Troisièmement, il n'y a pas eu d'expansion véritablement significative de la capacité de nombreux marchés des métaux dans le monde depuis le dernier cycle d'expansion et de contraction, et le minerai de fer en particulier a eu sa part de goulots d'étranglement causés par des incidents comme les catastrophes des barrages au Brésil. Les mines d'Amérique du Sud de cuivre ont elles aussi eu du mal à maintenir leur production l'année dernière, lorsque le Covid-19 a balayé leur main-d'œuvre. Dans le domaine du pétrole, les réductions massives des investissements en amont l'année dernière ont préparé les conditions d'un resserrement brutal de l'équilibre entre l'offre et la demande à court terme.
Quatrièmement, le passage à une économie plus verte a provoqué un déplacement structurel vers le haut de la demande de cuivre, de nickel et d'argent, qui sont tous nécessaires en plus grandes quantités pour les voitures électriques, les panneaux photovoltaïques et autres.
Ce facteur semble même plus puissant que la faiblesse du dollar : Les recherches de la Saxo Bank soulignent que l'écart entre l'or et le platine a fortement évolué en faveur de ce dernier récemment, ce qui semble largement dû à ses applications industrielles. Les Platinum futures ont fait un bond de quelque 30 % depuis fin janvier, surpassant facilement l'or, et ont atteint lundi leur plus haut niveau depuis 2014.

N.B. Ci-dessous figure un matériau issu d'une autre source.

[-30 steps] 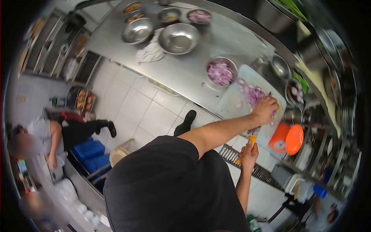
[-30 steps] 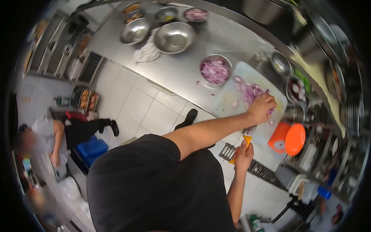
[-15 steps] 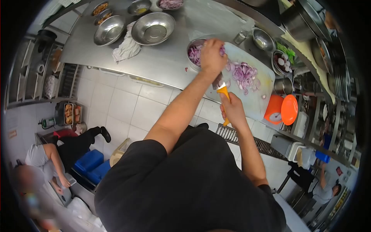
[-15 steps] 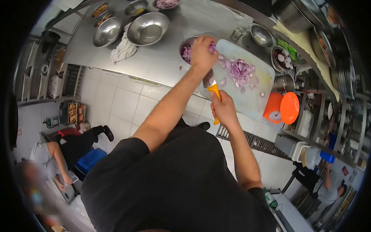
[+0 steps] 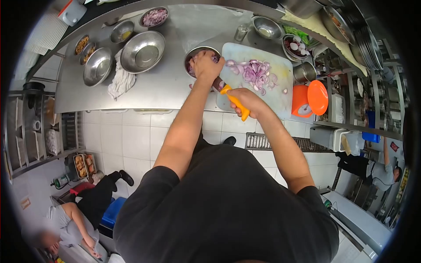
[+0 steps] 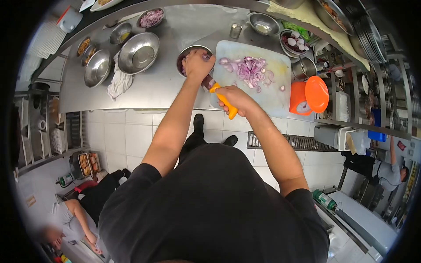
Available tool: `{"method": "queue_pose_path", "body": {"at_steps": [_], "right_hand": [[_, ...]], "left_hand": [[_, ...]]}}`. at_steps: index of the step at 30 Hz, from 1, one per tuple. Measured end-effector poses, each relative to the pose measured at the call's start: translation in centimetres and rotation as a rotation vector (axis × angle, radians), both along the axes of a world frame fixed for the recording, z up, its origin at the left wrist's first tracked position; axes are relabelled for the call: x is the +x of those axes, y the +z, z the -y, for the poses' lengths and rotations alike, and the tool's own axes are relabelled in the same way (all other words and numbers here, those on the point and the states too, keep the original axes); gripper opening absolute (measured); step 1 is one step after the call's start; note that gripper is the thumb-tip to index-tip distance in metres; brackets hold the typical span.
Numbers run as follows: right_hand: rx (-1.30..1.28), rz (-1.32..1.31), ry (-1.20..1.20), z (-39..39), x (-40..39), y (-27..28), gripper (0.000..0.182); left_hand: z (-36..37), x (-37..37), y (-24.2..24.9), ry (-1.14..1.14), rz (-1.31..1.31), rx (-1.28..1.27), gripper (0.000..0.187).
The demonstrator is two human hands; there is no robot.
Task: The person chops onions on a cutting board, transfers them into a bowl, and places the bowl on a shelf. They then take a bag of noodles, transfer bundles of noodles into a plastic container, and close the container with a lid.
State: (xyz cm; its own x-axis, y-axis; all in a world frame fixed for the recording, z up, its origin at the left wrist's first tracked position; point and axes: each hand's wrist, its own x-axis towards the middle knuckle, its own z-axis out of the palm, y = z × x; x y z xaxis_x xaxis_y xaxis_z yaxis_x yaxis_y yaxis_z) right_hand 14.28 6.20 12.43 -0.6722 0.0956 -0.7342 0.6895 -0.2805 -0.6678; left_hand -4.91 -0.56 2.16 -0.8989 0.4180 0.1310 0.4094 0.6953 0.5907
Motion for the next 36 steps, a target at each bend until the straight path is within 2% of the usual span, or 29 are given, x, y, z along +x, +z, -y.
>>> {"method": "queue_pose_path", "body": {"at_steps": [8,9,15,18,22,26,27,30,31,34,36], "right_hand": [[0.014,-0.055,0.010,0.0,1.2,0.6,0.032],[0.022,-0.059,0.022,-0.1,1.7,0.7,0.032],[0.045,-0.019,0.037,-1.1,10.4,3.8,0.035],[0.071,0.028,-0.026,-1.2,15.7,4.8,0.035],[0.153,-0.070,-0.287,-0.9,21.8,2.6,0.028],[0.812,0.044,-0.440,-0.9,25.8,-3.1,0.030],[1.080,0.076,-0.382,-1.4,26.8,-5.1,0.031],[1.222,0.233,-0.422,-2.5,27.0,-7.0,0.030],[1.241,0.308,-0.382,-3.1,26.9,-7.4,0.030],[1.264,0.414,-0.369,-4.5,26.0,-9.1,0.031],[1.287,0.420,-0.356,-5.1,25.2,-10.1,0.032]], "left_hand": [[-0.2,-0.5,-0.3,-0.124,-0.175,-0.067,0.047],[-0.2,-0.8,-0.4,-0.126,-0.261,-0.089,0.045],[-0.5,-2.2,-1.5,-0.133,-0.259,-0.189,0.046],[-0.8,-2.3,-1.8,-0.131,-0.297,-0.212,0.048],[-0.7,-2.0,-1.4,-0.133,-0.286,-0.198,0.042],[-0.8,0.9,1.9,-0.123,-0.430,0.011,0.025],[-1.3,1.4,1.7,-0.128,-0.492,0.101,0.023],[-2.9,4.2,2.0,-0.446,-0.382,0.329,0.029],[-3.6,5.3,1.5,-0.502,-0.325,0.307,0.038],[-5.6,7.1,-1.6,-0.451,-0.238,0.198,0.055],[-6.4,5.9,-5.5,-0.408,-0.296,0.082,0.068]]}}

Mais ce quatrième argument est une épée à double tranchant. L'avancée des technologies vertes est la principale raison pour laquelle BHP et Glencore ont cédé ou réduit la valeur de leurs actifs pétroliers et charbonniers. Comme l'affirme Caroline Bain, de Capital Economics, cela suggère certainement que toutes les matières premières ne bénéficieront pas du même degré d'essor. Non seulement le pétrole, mais aussi les produits agricoles utilisés pour les biocarburants sont confrontés à des vents contraires à long terme, car les véhicules électriques prennent des parts de marché aux véhicules à combustion interne.
Dans une note aux clients, Bain affirme que pour l'instant, la reprise ressemble beaucoup à celle qui a suivi la crise de 2008, dans sa dépendance aux dépenses de relance de la Chine.
"Nous nous attendons à ce que la reprise s'essouffle plus tard cette année, avec le retrait des mesures de relance, et à ce que les prix baissent", a déclaré Bain dans une note aux clients, soulignant qu'en 2015, la plupart des prix des matières premières étaient revenus à leur niveau le plus bas de 2009.